Kiribati is an archipelago comprising 32 coral atolls and one raised coral island located along the equator in the Pacific Ocean. The total landmass of the islands is slightly greater than New York City, but the islands stretch out across an area almost as large as the country of India with a population of approximately 112,000. The main island of South Tarawa accounts for roughly half the nation’s population, with a population density similar to that of Hong Kong and Tokyo. English is the country’s official language, but the popular dialect of I-Kiribati (a.k.a. Gilbertese) is commonly spoken. As of 1999, Kiribati is a member of the U.N. Today, poverty in Kiribati is prevalent, although unlike many other nations, the causes of poverty in Kiribati are slightly harder to define.
Many I-Kiribati lack access to fundamental services like water, sanitation, quality housing and other basic needs. The World Bank classifies Kiribati as “extremely deprived” although exact poverty estimates are hard to calculate because a significant portion (likely the majority) of the islanders practice a subsistence lifestyle, foregoing a role in the formal economy. This is especially true in the outer islands where people rely on fishing and agriculture to ensure their survival. The situation is precarious; however, as there is a widespread lack of arable land, droughts are common. Also, commercial overfishing has greatly reduced the bounty of fish Kiribati has been blessed with. Still, the people of the Kiribati islands find a way to overcome the mounting challenges confronting their lifestyle.
Underdeveloped Formal Economy
When it comes to the formal wage economy (which employs less than one-fifth of all potential workers), the densely packed island of South Tarawa is the home for over half of all jobs. A staggering amount of Kiribati’s income comes from fishing licenses sold to foreign vessels who want to fish tuna in Kiribati’s waters, but this income is highly unstable. A limited number of flights and poor national infrastructure inhibit its small tourism industry. The private sector economy lags far behind its public counterpart. Lack of a diversified economy is one of the causes of poverty in Kiribati.
Reliance on Imports
Most of the food and fuel consumed in Kiribati are imported from overseas. In 2004, a container vessel missed its scheduled food delivery date which caused a major food shortage on the islands. In past decades the population, especially younger people, is increasingly relying on cheaper imports of unhealthy and heavily processed foods. This has led to a rise in diabetes, heart disease and obesity. Kiribati has no domestic source of oil and thus relies on the international market. Direct foreign investment in Kiribati is very low, and in total, Kiribati’s imports are more than double the value of its exports. The causes of poverty in Kiribati can in large part be traced back to low food security and reliance on imports.
The government of Kiribati provides free and compulsory primary education for students ages six to 13. Families living in rural areas incur travel expenses and all schoolchildren are subject to fees related to school uniforms and supplies. While this free education is certainly a positive, there is room for improvement in teacher training, curriculum and school facilities. Kiribati offers an additional five years of secondary education to students who place highly on national entrance exams. These schools are not free. Those who do not win access to these competitive schools receive the chance to continue with free secondary education for three more years. Nearly all secondary education schools are located on South Tarawa which requires prospective outer island students to move from their families and absorb a sizable financial hit. Around 80 percent of students do not continue on to secondary education after primary school.

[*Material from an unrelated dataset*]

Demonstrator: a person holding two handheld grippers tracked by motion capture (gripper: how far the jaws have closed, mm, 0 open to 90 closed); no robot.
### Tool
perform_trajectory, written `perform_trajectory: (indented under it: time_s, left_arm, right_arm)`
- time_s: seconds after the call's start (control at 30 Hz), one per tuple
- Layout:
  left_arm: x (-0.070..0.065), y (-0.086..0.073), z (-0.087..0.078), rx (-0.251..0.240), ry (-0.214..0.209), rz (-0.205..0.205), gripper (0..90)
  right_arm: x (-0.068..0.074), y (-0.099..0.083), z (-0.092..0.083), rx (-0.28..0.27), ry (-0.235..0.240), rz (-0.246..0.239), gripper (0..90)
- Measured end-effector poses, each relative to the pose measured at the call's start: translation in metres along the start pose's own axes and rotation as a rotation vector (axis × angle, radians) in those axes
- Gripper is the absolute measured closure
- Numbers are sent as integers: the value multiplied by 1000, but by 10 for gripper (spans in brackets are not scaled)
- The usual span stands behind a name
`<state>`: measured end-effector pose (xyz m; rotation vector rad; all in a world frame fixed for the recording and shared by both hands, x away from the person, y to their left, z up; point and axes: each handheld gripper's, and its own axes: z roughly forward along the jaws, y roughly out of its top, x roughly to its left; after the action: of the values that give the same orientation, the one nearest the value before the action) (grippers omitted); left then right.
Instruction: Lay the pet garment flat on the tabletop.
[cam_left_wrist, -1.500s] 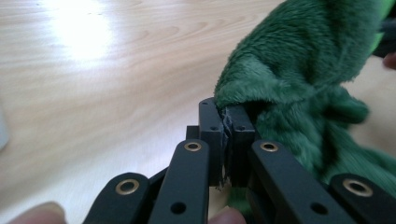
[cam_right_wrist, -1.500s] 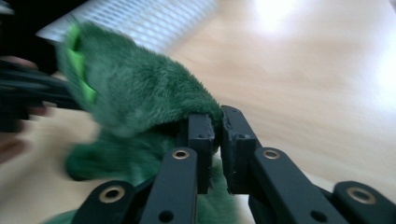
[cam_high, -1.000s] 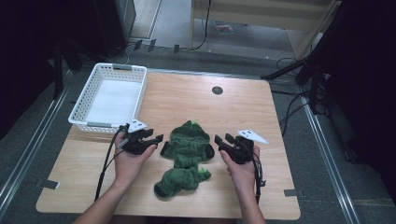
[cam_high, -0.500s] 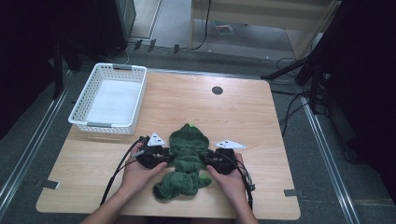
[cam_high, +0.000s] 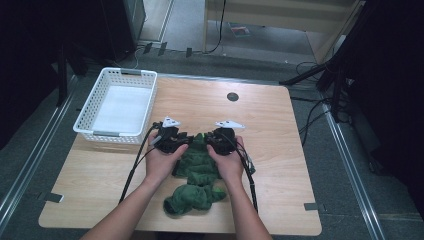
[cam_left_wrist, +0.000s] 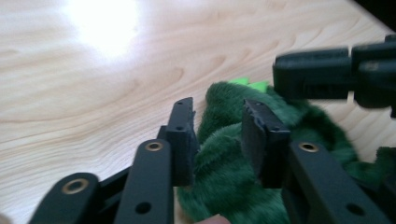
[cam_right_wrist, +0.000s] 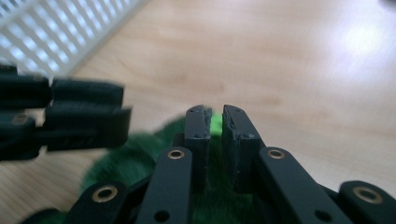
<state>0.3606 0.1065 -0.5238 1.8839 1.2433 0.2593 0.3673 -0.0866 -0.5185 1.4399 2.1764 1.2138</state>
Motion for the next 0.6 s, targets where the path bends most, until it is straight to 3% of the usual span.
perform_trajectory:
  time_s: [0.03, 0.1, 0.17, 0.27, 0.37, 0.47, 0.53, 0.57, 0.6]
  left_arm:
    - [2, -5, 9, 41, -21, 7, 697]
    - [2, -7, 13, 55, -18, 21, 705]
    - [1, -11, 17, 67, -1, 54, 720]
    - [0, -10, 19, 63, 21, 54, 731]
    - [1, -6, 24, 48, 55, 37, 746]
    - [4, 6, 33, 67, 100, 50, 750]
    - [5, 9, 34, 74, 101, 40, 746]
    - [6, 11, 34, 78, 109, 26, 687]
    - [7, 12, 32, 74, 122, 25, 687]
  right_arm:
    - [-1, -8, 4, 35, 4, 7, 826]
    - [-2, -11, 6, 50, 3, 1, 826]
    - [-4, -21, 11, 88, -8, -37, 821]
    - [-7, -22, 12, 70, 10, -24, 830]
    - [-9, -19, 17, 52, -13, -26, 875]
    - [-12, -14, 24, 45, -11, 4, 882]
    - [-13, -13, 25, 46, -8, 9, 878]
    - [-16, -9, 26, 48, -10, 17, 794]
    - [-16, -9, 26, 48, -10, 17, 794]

Organizations Working for Change
Multiple organizations are working to help uplift locals and alleviate the causes of poverty in Kiribati. GAVI (Global Alliance for Vaccines and Immunizations) has been working in Kiribati for over a decade. It supplies vaccines to the islands and help local medical clinics administer these vaccines to the population. GAVI has committed more than $660,000. As of 2018, 95 percent of the islands have received coverage for critically important DTP3 vaccines (diphtheria-tetanus-pertussis)
Teachers are also working to improve the islands’ education system with the Kiribati Union of Teachers (KUT) performing outreach on three major islands. The KUT provides workshops for teachers, has set up a credit union and is attempting to provide social security to its members.
Lastly, the Kiribati branch of the Foundation for the South Pacific is working to address the most pressing concerns of food and water security. Working in partnership with The Outer Island Food and Water Project, it teaches local women and young people gardening techniques and cooking lessons. It also establishes local water points which greatly enhance water security. Thanks to this work, many villagers no longer have to travel long distances for fresh water and one local community has been able to sell extra vegetables for a profit.
Light at the End of the Tunnel
An underdeveloped economy, low food and water security, a developing health care system and an education system with much potential to be improved are among the causes of poverty in Kiribati. Despite these challenges, islanders continue to survive off their land and lead family and community-oriented lives. Organizations like GAVI, the KUT and the Foundation for the South Pacific have recognized the enormous opportunities in Kiribati and are contributing to positive change focused on improving the lives of the remarkable I-Kiribati.